While in Azoulay’s Potential History citizenship gets re-worked as ‘a nondifferential, worldly form of cocitizenship situated in a shared world in need of repair’, for Bajorek the concept of citizenship is too mired in European and colonial political histories; rather, Bajorek demonstrates (for instance through a reading of ID-card photography) that ‘the concept of citizenship was actively reclaimed, reworked and reimagined by anticolonial actors in West Africa, and, in the decade immediately preceding independence, this concept became increasingly tied to a projection of the postcolonial state without which liberation had become unthinkable’ (p. 28).

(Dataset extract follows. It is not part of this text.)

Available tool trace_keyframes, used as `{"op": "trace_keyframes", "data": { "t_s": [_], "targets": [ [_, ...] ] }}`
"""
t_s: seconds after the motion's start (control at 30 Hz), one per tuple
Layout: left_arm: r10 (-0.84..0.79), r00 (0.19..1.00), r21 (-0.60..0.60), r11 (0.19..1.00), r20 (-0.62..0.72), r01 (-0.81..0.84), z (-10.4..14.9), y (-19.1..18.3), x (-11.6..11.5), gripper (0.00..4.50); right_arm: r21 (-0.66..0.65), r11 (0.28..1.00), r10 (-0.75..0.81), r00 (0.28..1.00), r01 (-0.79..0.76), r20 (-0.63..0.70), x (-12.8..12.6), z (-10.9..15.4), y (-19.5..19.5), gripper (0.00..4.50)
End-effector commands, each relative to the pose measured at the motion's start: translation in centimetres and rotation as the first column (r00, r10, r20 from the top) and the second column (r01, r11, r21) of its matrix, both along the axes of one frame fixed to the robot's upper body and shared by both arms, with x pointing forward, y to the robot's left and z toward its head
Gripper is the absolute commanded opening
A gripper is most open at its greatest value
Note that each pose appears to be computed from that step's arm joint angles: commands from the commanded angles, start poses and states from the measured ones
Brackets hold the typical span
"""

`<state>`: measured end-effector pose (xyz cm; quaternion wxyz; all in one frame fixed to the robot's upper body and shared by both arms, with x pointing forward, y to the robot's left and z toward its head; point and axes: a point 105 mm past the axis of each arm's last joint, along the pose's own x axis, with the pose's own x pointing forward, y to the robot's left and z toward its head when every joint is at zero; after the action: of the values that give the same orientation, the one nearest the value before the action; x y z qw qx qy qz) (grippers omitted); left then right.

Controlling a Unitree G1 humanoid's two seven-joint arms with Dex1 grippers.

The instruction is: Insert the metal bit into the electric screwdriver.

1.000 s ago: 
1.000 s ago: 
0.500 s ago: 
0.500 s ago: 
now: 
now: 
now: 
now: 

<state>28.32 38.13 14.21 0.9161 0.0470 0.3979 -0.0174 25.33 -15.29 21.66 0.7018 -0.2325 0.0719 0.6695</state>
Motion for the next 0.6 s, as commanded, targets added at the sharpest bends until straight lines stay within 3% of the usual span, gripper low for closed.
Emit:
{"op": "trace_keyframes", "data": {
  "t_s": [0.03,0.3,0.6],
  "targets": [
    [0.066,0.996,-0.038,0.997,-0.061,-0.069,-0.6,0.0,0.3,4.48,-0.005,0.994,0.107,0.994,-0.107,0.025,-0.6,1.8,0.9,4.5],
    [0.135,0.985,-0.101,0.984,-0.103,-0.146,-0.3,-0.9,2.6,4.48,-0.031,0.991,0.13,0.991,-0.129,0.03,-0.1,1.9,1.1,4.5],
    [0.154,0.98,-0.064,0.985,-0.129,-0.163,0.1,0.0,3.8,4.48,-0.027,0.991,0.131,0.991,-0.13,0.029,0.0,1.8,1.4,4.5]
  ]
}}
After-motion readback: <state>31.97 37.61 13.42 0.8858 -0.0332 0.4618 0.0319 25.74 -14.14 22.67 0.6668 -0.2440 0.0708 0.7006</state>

Hence the necessity to move beyond a single, all-encompassing political ontology of photography and to instead attend to local nuances.
Each chapter puts photographs from west African archives and collections associated with the independence generation into dialogue with stories shared, and knowledge produced, in interviews I did with west African photographers, their descendants, and other collectors and keepers of photographs in order to illustrate the multitude of ways that urban west Africans were using expanded access to the medium in this moment. I argue and try to show that photographers, their subjects, and their publics used photography to express new experiences, to reshape public and political discourse, and to facilitate new conversations, relays, and exchanges—with people living right next door to them and all over the world—both on the eve of independence and in the post- independence years.